The restore tool can later be used to load the data created with the dump tool, either
into the same ArangoDB server instance, or into a different one.

The documentation for the tools can be found here: 
- @ref DumpManual
- @ref RestoreManual

Replication{#NewFeatures14Replication}
--------------------------------------

See @ref UserManualReplication for details.

Web Interface Improvements {#NewFeatures14WebInterface}
-------------------------------------------------------

The web interface now provides a graph viewer on the **Graphs** tab. The graph viewer
can be used to explore and navigate an existing ArangoDB graph. It supports both
graphs in the `_graphs` system collection as well as user-defined graphs that are
composed of an arbitrary vertex and edge collection.
Please note that when using ArangoDB's web interface with Internet Explorer
(IE), you will need IE version 9 or higher. The graph viewer relies on client-side 
SVG which is not available in previous versions of IE.
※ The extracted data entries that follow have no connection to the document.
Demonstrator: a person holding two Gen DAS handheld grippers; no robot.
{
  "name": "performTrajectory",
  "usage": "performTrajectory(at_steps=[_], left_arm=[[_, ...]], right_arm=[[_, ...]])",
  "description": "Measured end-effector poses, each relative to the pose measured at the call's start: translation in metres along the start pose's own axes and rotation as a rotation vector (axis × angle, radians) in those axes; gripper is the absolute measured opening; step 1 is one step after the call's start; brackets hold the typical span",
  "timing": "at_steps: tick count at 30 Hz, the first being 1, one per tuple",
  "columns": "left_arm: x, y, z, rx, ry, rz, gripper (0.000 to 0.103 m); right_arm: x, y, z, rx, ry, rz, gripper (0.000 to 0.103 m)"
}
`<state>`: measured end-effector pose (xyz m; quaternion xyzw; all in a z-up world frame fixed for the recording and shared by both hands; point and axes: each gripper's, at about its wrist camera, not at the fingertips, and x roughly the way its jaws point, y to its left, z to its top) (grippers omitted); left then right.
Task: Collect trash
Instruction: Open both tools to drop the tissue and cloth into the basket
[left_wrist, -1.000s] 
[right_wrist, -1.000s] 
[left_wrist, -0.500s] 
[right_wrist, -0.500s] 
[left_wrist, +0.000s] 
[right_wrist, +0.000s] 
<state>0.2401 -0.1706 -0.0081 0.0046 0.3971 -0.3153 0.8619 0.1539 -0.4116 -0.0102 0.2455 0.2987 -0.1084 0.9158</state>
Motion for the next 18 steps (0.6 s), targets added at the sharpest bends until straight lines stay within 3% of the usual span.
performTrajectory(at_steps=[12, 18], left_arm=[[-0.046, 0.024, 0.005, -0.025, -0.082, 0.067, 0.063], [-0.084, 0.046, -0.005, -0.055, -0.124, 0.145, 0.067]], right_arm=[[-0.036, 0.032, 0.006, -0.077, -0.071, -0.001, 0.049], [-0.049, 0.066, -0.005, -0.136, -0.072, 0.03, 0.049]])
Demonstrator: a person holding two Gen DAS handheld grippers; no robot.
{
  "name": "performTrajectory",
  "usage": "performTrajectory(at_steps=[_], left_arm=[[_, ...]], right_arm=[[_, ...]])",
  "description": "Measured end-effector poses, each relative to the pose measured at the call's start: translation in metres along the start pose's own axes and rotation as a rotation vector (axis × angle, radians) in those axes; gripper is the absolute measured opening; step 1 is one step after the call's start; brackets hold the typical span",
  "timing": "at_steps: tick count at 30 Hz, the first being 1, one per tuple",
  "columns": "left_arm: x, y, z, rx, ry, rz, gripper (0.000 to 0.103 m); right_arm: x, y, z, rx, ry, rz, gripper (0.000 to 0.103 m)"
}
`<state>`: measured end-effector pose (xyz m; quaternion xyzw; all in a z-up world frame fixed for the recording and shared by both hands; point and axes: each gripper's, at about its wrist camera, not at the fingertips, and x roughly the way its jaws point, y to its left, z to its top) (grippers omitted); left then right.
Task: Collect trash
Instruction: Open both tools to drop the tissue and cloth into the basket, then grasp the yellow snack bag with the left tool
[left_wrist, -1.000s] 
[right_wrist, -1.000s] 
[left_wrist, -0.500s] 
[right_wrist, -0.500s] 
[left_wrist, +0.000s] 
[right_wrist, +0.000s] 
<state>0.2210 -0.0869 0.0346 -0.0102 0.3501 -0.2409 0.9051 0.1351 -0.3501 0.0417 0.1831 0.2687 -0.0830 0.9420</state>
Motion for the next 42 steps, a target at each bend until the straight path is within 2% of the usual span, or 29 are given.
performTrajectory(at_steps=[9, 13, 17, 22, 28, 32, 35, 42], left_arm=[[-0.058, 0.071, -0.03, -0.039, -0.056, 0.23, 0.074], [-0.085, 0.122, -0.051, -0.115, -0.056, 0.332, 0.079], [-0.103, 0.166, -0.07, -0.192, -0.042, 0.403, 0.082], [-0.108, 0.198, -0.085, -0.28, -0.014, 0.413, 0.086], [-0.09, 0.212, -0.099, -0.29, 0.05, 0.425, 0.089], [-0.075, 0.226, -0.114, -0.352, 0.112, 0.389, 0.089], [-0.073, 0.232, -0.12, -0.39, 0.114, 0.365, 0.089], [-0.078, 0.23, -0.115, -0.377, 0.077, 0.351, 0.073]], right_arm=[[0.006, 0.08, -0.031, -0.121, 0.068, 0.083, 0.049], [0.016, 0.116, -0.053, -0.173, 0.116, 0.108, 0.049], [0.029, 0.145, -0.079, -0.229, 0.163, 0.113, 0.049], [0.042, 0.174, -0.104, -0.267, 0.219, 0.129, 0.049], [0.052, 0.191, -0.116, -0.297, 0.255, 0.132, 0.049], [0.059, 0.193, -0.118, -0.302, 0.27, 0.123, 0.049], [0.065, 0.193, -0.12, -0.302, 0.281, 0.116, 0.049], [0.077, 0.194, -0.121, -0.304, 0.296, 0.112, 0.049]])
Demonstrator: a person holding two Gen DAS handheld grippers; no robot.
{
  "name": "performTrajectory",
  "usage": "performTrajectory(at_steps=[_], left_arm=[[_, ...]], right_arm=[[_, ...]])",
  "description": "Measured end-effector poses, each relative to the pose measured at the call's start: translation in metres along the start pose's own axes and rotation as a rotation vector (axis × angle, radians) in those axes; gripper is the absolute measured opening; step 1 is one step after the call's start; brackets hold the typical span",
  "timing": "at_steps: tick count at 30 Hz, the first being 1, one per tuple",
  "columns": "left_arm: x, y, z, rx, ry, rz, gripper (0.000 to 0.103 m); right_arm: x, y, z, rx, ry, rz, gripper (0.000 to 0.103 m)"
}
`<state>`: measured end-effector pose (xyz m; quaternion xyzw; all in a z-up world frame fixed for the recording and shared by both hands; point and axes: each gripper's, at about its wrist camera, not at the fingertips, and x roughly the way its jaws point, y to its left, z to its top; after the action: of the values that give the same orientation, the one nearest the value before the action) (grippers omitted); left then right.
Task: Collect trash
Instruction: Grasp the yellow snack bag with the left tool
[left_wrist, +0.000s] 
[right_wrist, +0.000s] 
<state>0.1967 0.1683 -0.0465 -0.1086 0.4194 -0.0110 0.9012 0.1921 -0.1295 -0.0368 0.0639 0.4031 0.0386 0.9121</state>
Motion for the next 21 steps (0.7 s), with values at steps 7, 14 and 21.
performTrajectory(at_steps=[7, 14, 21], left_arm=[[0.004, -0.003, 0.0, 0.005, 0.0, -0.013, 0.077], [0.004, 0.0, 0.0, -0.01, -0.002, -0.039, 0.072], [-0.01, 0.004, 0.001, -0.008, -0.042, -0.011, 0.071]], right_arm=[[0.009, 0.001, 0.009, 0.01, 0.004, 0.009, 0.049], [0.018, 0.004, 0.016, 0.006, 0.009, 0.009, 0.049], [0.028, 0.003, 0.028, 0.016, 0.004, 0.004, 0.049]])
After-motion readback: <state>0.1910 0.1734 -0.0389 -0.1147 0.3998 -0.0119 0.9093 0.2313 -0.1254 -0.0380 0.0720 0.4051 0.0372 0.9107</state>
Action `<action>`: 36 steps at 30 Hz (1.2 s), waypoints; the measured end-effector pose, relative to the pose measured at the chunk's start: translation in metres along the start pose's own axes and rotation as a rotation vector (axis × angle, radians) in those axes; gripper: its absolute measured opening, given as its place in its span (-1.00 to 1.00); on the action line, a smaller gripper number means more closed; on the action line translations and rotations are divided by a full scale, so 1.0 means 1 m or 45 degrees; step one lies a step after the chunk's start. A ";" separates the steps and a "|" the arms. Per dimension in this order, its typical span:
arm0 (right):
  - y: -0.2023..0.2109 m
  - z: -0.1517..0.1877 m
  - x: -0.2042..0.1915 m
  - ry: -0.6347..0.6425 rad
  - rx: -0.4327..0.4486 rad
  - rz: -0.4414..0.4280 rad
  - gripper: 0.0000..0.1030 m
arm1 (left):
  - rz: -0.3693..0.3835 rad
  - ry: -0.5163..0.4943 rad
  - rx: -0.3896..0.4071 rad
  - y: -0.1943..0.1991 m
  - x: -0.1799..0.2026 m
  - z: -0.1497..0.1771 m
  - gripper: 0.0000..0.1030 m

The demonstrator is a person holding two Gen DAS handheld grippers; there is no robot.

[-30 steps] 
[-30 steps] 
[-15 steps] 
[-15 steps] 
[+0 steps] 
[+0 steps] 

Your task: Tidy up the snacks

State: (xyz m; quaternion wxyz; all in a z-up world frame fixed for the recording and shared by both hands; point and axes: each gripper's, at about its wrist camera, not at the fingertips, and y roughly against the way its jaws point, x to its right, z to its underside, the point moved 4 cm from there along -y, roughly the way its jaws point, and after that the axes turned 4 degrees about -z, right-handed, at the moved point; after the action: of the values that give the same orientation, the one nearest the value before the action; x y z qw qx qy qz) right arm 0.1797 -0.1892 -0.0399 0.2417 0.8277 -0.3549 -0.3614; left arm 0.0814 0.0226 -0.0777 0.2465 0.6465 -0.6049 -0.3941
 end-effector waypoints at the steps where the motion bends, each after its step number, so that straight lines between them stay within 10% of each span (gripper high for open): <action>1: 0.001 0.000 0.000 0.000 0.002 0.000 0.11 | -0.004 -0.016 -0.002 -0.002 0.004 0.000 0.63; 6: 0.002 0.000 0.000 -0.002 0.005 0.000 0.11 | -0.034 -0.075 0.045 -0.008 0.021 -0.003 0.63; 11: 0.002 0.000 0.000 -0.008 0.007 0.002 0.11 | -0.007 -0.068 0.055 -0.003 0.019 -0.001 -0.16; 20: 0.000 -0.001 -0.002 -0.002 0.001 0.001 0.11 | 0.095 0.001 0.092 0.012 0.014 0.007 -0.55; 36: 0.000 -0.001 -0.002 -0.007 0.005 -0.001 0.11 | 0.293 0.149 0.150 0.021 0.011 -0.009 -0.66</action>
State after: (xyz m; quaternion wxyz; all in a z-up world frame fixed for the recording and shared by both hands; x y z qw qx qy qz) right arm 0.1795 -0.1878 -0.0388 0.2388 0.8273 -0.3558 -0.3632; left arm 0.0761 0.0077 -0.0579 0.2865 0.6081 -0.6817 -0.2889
The **Dashboard** tab in the web interface provides an overview of server figures, which
can be adjusted to user needs. New figures are polled by the web interface in a 
configurable interval, and can be graphed as time-series.

The new **API** provides the full documentation of ArangoDB's built-in HTTP API. 
This allows browsing the ArangoDB API locally without the need to refer to the 
arangodb.org website for documentation.

The **Applications** tab in the web interface provides an improved overview of installed 
and available Foxx applications.

The **AQL Editor** now provides some example queries and allows saving user-defined queries
for later reuse.

The **Logs** tab in the web interface is now available in the `_system` database only.
This prevents the global server logs to be visible from within other than the `_system`
database.

The details view of collections in the web interface now shows more detailed figures 
and also a collection's available indexes. Indexes can be created and deleted directly
from the web interface now.

The web interface now also allows searching for documents based on arbitrary document
attribute values and has a document import / upload facility.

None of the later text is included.